14. You throw a 2 kg. Stone straight up into the air with a velocity of 6m/s. What is the max height of the stone and the total time it takes for it to come back down?

Time in the air = 2 Vo/g

Max height = Vo^2/(2g)

Vo is the initial velocity when thrown

To find the maximum height and the total time it takes for the stone to come back down, we can break down the problem using the principles of projectile motion.

First, let's analyze the vertical motion of the stone.
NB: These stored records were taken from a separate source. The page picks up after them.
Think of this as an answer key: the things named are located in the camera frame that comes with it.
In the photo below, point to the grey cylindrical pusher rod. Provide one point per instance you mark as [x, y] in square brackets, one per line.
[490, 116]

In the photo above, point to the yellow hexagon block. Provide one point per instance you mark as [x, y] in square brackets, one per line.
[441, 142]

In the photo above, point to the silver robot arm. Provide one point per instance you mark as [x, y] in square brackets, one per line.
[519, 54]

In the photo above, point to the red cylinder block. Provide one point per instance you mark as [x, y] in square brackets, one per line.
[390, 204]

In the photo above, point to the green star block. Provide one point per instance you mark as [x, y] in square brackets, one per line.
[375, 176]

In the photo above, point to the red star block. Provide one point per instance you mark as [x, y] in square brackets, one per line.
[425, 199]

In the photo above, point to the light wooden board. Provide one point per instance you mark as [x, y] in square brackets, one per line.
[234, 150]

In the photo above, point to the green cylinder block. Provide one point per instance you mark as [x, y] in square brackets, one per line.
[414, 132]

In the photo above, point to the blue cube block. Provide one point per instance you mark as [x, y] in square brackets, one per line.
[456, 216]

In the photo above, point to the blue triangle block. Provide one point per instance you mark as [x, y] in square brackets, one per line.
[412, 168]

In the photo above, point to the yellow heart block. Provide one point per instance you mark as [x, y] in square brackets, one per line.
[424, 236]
We can use the kinematic equation for vertical displacement:

h = (v^2 - u^2) / (2g)

Where:
h = maximum height
v = final velocity (0 m/s when the stone reaches its highest point)
u = initial velocity (6 m/s)
g = acceleration due to gravity (9.8 m/s^2)

Substituting the given values into the equation:
h = (0^2 - 6^2) / (2 × 9.8)
h = (-36) / 19.6
h ≈ -1.84 meters

Since height cannot be negative, we discard the negative sign and conclude that the maximum height of the stone is approximately 1.84 meters.

Next, to find the total time it takes for the stone to come back down, we can use the equation for time of flight:

t = 2u / g

Substituting the given values into the equation:
t = 2 × 6 / 9.8
t ≈ 1.22 seconds

Therefore, the total time it takes for the stone to come back down is approximately 1.22 seconds.